Construction of HSL Mutants and Expression in COS Cells-- The full-length rat HSL cDNA, subcloned into the expression vector pSVL (Pharmacia Biotech Inc.), was as described previously (12). The mutations were introduced using the overlap extension method (13) and high-fidelity Vent DNA polymerase (New England Biolabs), as described previously (12). The end primers used to generate fragments containing the mutation(s) were located at nucleotide positions 2133-2160 and 2905-2926, respectively, in the rat HSL cDNA sequence.
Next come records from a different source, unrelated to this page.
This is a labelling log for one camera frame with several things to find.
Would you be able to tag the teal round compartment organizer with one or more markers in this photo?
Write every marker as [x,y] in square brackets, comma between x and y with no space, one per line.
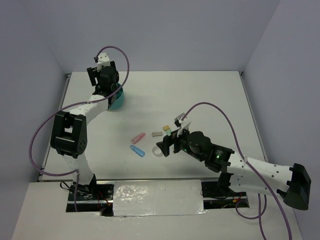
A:
[119,101]

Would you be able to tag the blue highlighter pen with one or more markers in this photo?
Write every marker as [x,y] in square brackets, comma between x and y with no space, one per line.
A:
[137,150]

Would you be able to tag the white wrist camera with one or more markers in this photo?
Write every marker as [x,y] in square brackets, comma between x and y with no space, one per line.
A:
[102,60]
[182,123]

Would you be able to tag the clear tape roll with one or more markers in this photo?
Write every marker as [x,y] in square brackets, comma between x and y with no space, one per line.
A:
[156,151]

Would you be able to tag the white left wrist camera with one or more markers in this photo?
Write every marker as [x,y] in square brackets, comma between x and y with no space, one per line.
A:
[102,60]

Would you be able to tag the silver foil sheet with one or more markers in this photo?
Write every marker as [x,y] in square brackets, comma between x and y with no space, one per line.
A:
[157,198]

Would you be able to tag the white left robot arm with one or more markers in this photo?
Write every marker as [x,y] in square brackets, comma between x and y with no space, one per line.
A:
[69,134]

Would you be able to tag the yellow small eraser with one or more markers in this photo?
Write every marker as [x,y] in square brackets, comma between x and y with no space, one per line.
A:
[166,127]

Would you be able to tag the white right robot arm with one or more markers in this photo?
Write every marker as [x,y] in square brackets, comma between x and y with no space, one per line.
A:
[291,184]

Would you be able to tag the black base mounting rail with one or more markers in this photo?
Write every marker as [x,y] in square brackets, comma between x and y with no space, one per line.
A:
[102,202]

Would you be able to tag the pink highlighter pen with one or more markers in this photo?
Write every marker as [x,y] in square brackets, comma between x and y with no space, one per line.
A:
[138,138]

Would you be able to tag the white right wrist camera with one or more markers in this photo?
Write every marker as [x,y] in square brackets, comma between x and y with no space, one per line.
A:
[182,123]

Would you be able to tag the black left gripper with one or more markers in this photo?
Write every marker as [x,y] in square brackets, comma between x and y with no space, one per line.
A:
[93,73]

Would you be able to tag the grey rectangular eraser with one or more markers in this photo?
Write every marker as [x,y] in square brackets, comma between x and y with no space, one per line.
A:
[156,134]

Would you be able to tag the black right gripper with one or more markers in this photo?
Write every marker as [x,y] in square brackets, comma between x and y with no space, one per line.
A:
[168,140]

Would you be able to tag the green highlighter pen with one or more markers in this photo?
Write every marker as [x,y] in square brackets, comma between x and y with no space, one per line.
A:
[168,132]

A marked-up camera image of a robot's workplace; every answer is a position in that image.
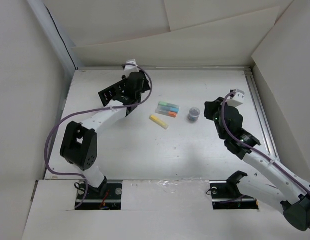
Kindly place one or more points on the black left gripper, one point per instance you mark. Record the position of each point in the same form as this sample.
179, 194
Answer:
145, 87

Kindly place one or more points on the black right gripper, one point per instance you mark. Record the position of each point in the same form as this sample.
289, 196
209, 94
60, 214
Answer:
210, 107

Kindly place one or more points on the clear jar of paper clips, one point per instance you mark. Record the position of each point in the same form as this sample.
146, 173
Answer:
193, 114

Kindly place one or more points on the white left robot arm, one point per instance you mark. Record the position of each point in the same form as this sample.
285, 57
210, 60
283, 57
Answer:
79, 144

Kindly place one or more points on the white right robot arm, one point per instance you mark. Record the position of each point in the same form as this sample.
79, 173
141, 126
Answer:
287, 193

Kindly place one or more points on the black two-compartment organizer box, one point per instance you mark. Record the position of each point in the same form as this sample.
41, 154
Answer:
112, 93

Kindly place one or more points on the green highlighter marker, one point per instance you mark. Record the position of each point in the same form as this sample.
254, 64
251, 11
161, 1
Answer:
165, 104

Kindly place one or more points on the blue highlighter marker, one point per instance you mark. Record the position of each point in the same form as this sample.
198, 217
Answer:
168, 109

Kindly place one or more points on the orange highlighter marker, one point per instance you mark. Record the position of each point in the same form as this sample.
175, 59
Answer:
166, 113

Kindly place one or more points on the yellow highlighter marker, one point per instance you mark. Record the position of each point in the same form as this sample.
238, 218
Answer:
159, 122

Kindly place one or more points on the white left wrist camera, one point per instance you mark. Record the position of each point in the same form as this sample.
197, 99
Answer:
130, 66

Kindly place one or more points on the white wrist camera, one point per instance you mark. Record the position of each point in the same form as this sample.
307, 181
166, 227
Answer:
236, 99
130, 66

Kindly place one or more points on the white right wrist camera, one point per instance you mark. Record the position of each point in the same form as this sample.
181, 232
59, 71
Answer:
236, 99

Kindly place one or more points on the aluminium rail back edge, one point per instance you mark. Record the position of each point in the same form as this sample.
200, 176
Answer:
172, 68

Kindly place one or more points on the aluminium rail edge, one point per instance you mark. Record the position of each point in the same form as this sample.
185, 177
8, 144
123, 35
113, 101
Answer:
172, 68
268, 141

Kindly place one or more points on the aluminium rail right edge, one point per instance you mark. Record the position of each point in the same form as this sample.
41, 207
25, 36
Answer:
268, 141

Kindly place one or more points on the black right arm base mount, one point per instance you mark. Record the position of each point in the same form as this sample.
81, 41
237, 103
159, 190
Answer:
226, 196

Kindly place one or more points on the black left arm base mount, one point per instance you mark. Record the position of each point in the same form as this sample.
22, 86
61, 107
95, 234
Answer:
108, 198

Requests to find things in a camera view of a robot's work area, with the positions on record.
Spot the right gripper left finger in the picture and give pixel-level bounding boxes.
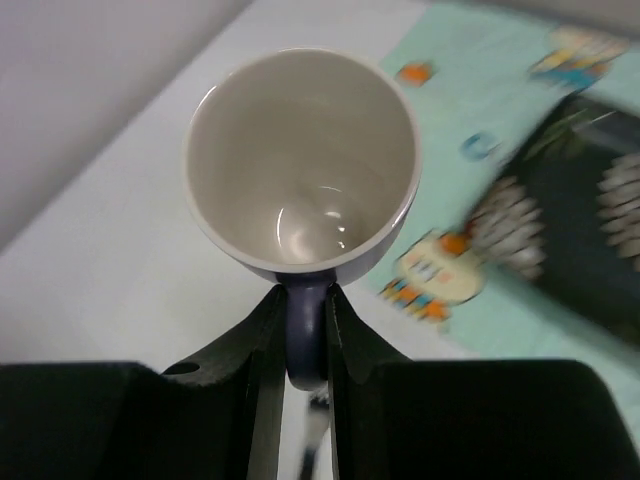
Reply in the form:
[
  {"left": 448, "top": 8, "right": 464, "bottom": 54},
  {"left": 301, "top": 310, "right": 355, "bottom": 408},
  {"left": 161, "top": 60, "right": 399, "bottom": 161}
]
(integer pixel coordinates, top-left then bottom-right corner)
[{"left": 1, "top": 286, "right": 286, "bottom": 479}]

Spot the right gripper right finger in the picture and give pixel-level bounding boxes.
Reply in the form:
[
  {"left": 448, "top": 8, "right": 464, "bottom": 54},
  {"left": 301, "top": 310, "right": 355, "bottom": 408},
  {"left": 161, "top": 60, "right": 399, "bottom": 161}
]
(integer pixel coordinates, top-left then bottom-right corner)
[{"left": 325, "top": 286, "right": 639, "bottom": 479}]

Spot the black floral square plate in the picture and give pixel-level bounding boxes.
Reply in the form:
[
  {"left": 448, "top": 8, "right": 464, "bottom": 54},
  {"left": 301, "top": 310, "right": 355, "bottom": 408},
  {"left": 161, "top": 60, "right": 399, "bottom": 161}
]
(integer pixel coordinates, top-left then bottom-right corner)
[{"left": 465, "top": 94, "right": 639, "bottom": 345}]

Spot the purple mug white inside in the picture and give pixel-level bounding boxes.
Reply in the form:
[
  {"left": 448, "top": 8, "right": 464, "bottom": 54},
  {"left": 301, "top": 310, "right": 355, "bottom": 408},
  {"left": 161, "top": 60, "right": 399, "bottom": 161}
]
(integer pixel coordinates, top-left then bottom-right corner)
[{"left": 183, "top": 48, "right": 422, "bottom": 391}]

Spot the green cartoon print cloth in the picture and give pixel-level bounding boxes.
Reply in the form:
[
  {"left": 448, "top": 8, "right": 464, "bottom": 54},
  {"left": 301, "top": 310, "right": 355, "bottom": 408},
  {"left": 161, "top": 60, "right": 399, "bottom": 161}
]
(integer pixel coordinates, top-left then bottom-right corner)
[{"left": 367, "top": 2, "right": 640, "bottom": 396}]

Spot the steel fork patterned handle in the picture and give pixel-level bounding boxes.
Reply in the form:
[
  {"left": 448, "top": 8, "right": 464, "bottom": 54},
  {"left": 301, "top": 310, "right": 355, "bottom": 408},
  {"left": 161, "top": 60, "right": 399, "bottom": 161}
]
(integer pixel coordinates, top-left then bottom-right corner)
[{"left": 298, "top": 386, "right": 330, "bottom": 480}]

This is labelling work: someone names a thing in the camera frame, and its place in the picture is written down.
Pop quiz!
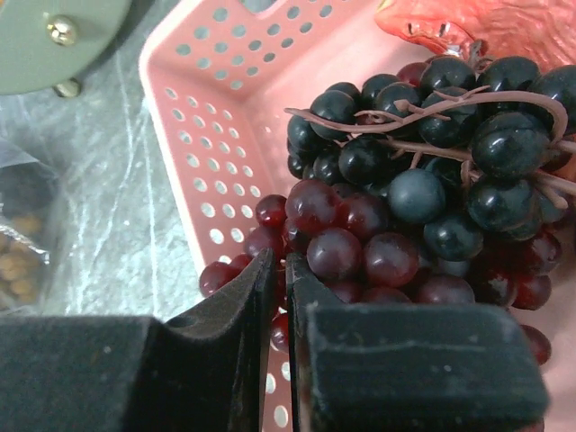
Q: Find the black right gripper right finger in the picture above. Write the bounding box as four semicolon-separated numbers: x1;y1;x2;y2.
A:
286;254;549;431

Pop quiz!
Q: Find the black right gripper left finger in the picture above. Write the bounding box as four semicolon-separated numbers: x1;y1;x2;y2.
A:
1;250;277;431

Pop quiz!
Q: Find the fake purple grape bunch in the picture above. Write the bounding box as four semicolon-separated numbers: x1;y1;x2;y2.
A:
197;60;563;365

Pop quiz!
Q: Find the blue zip top bag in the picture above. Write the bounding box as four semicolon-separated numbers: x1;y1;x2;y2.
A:
1;139;59;315

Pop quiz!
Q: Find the pink perforated plastic basket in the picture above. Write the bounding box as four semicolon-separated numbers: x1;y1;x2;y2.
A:
138;0;576;432

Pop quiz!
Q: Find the fake watermelon slice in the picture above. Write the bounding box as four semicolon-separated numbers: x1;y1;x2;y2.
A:
374;0;575;73

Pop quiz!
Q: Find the fake dark blue grape bunch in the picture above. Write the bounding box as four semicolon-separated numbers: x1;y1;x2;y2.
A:
287;55;575;209

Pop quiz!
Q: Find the fake brown longan bunch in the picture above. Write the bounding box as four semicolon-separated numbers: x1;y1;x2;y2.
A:
1;214;49;311

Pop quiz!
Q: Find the round mini drawer cabinet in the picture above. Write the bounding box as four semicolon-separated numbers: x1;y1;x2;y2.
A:
1;0;131;95

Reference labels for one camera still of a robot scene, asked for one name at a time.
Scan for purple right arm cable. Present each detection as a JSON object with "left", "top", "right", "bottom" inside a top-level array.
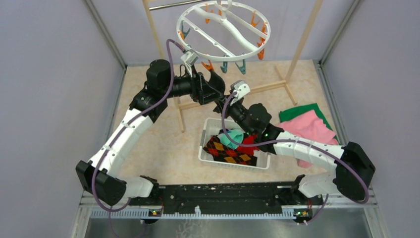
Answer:
[{"left": 221, "top": 92, "right": 370, "bottom": 226}]

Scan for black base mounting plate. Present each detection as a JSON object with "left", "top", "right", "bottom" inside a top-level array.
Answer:
[{"left": 129, "top": 181, "right": 324, "bottom": 223}]

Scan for white perforated plastic basket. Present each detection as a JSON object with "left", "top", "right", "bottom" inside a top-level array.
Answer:
[{"left": 198, "top": 118, "right": 270, "bottom": 172}]

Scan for green cloth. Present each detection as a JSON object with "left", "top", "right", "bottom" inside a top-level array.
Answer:
[{"left": 278, "top": 103, "right": 339, "bottom": 142}]

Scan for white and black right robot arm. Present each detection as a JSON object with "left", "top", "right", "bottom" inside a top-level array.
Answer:
[{"left": 214, "top": 96, "right": 375, "bottom": 204}]

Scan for black argyle sock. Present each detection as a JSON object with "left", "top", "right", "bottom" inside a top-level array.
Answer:
[{"left": 203, "top": 135, "right": 258, "bottom": 167}]

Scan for white slotted cable duct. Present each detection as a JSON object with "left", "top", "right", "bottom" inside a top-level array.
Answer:
[{"left": 111, "top": 207, "right": 296, "bottom": 220}]

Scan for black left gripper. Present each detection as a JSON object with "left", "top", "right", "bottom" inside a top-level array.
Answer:
[{"left": 161, "top": 64, "right": 223, "bottom": 105}]

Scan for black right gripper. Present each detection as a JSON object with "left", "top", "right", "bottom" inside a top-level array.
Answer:
[{"left": 215, "top": 94, "right": 255, "bottom": 137}]

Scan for teal patterned sock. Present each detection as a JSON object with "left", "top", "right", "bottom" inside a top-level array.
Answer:
[{"left": 217, "top": 129, "right": 244, "bottom": 149}]

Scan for white round sock hanger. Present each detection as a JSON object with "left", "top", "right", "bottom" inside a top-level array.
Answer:
[{"left": 176, "top": 0, "right": 272, "bottom": 62}]

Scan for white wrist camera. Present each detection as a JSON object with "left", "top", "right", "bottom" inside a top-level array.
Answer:
[
  {"left": 180, "top": 50, "right": 199, "bottom": 77},
  {"left": 230, "top": 80, "right": 251, "bottom": 106}
]

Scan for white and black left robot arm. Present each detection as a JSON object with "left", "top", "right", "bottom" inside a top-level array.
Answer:
[{"left": 75, "top": 59, "right": 225, "bottom": 212}]

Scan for wooden drying rack frame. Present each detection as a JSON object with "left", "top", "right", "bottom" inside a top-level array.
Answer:
[{"left": 142, "top": 0, "right": 324, "bottom": 134}]

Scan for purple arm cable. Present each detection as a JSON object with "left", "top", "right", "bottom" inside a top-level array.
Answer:
[
  {"left": 91, "top": 39, "right": 188, "bottom": 238},
  {"left": 221, "top": 92, "right": 370, "bottom": 226}
]

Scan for red sock with cat face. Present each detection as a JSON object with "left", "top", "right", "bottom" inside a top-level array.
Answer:
[{"left": 236, "top": 135, "right": 260, "bottom": 156}]

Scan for pink cloth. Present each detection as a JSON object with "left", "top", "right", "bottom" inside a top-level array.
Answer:
[{"left": 279, "top": 110, "right": 339, "bottom": 169}]

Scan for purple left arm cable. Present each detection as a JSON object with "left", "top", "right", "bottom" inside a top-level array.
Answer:
[{"left": 91, "top": 39, "right": 188, "bottom": 238}]

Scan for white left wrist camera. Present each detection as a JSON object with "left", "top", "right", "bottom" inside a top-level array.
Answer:
[{"left": 180, "top": 50, "right": 199, "bottom": 77}]

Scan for aluminium rail frame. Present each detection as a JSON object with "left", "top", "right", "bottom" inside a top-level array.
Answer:
[{"left": 71, "top": 181, "right": 390, "bottom": 238}]

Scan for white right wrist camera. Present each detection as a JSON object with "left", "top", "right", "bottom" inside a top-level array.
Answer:
[{"left": 230, "top": 80, "right": 251, "bottom": 106}]

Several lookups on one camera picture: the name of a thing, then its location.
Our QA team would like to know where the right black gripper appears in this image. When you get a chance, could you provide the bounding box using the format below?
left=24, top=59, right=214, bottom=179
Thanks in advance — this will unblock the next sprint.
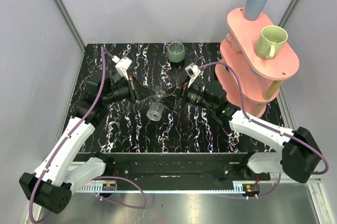
left=156, top=75, right=216, bottom=111

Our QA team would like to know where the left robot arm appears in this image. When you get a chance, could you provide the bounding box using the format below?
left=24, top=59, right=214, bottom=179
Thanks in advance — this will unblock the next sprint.
left=19, top=70, right=155, bottom=214

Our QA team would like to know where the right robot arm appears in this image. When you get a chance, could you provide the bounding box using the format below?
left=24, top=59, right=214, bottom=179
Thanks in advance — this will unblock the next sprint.
left=160, top=81, right=323, bottom=184

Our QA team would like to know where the teal ceramic bowl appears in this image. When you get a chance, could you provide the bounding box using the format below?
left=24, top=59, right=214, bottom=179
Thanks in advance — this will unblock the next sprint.
left=166, top=42, right=185, bottom=63

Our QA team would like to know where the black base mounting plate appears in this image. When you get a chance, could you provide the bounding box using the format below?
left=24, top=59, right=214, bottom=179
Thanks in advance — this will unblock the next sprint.
left=83, top=152, right=271, bottom=181

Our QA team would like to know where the pink three-tier shelf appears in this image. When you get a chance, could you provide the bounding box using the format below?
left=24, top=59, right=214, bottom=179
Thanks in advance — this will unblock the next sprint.
left=215, top=7, right=300, bottom=117

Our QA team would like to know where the green ceramic mug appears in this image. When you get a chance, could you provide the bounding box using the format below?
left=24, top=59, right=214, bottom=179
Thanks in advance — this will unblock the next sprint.
left=254, top=25, right=288, bottom=60

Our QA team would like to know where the blue plastic cup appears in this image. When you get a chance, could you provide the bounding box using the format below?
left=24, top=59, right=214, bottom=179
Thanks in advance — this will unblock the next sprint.
left=244, top=0, right=267, bottom=21

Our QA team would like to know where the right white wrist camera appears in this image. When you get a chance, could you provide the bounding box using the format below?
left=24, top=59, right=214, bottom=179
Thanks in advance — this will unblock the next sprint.
left=185, top=63, right=202, bottom=87

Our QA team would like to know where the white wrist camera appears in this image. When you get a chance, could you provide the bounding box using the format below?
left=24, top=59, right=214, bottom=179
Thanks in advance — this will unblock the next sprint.
left=112, top=56, right=132, bottom=79
left=185, top=63, right=202, bottom=87

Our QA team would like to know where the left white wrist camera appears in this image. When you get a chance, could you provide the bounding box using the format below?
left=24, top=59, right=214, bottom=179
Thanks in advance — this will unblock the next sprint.
left=112, top=56, right=132, bottom=79

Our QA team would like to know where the aluminium rail frame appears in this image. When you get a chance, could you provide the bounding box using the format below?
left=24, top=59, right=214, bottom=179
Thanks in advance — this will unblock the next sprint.
left=34, top=162, right=324, bottom=196
The mutagenic primers were located at nucleotide positions 2290-2317 (encoding replacement of Ser-563 and/or Ser-565) and 2576-2602 (encoding replacement of Ser-659 and/or Ser-660). Standard polymerase chain reaction thermal cycling parameters and 20 cycles in each of the two polymerase chain reactions were used. A cassette approach was employed to replace fragments of wild-type HSL cDNA by equivalent polymerase chain reaction-generated fragments containing the desired mutations (14). A 409-base pair cassette, obtained utilizing the unique sites for AflIII and BssHII, was used for fragments encoding replacement of Ser-563 and Ser-565, and a 716-base pair cassette, obtained utilizing the unique sites for AflIII and SstII, was used for fragments encoding replacement of Ser-659 and Ser-660. Constructs encoding replacements in Ser-563 and/or Ser-565 and in Ser-659 and/or Ser-660, were generated by exchanging 308-base pair cassettes (from BssHII to SstII) between the corresponding pSVL constructs. The identity of each mutant and the absence of undesired mutations were verified by polymerase chain reaction-based automated sequencing, using Taq DyeDeoxy Terminator Cycle sequencing kit (Perkin-Elmer) and a model 373A DNA sequencer (Applied Biosystems). Expression of HSL and HSL mutants in COS cells was performed as described using the Lipofectin reagent (Life Technologies, Inc.) and 5 µg of DNA per 60-mm dish (12, 15). Transfections were performed in triplicates, and at least three independent experiments were performed for each construct.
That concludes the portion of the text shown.